**INSTRUCTIONS FOR THE TASK**
Records follow. Select each line holding "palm".

**RECORDS**

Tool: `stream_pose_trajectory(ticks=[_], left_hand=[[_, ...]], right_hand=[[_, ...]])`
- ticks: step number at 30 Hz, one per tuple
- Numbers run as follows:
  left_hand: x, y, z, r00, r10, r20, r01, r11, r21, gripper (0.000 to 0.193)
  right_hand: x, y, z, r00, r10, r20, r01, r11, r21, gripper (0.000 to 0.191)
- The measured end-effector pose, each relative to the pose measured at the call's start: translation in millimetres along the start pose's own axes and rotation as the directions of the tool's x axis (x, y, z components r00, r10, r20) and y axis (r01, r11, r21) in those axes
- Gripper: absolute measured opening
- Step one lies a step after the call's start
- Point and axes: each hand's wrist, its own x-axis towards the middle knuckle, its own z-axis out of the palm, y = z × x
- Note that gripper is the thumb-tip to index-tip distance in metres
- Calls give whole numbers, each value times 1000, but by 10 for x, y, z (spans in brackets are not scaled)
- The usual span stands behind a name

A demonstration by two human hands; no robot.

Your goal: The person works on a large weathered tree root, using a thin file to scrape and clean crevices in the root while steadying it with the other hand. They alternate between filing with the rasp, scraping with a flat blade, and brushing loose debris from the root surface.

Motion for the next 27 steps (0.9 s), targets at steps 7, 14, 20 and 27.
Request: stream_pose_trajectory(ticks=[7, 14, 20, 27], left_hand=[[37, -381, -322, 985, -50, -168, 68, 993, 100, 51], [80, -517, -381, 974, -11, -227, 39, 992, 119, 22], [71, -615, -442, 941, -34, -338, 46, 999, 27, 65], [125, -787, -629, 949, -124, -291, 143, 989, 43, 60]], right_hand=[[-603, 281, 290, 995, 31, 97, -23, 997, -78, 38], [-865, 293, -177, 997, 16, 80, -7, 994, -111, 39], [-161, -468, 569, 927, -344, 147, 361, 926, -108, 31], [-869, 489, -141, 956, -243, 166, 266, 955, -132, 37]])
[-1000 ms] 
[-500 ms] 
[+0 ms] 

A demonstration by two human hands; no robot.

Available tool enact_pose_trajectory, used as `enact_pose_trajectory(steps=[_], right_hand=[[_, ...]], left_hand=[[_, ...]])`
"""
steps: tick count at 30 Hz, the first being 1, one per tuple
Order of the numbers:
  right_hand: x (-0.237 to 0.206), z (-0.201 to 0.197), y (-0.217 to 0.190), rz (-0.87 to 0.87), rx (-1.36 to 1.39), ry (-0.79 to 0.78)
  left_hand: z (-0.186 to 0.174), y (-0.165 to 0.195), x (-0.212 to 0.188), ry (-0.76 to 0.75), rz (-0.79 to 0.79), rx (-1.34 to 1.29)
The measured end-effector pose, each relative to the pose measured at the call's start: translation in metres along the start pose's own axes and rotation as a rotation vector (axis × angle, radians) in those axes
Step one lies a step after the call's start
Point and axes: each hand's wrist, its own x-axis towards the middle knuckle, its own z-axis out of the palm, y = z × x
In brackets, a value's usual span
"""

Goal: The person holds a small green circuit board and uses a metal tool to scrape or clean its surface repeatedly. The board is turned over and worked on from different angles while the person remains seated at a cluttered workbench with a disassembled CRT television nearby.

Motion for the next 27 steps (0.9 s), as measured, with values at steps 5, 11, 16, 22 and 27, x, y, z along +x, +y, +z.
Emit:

**SOLUTION TO THIS TASK**
- Point and axes: each hand's wrist, its own x-axis towards the middle knuckle, its own z-axis out of the palm, y = z × x
Point and axes: each hand's wrist, its own x-axis towards the middle knuckle, its own z-axis out of the palm, y = z × x

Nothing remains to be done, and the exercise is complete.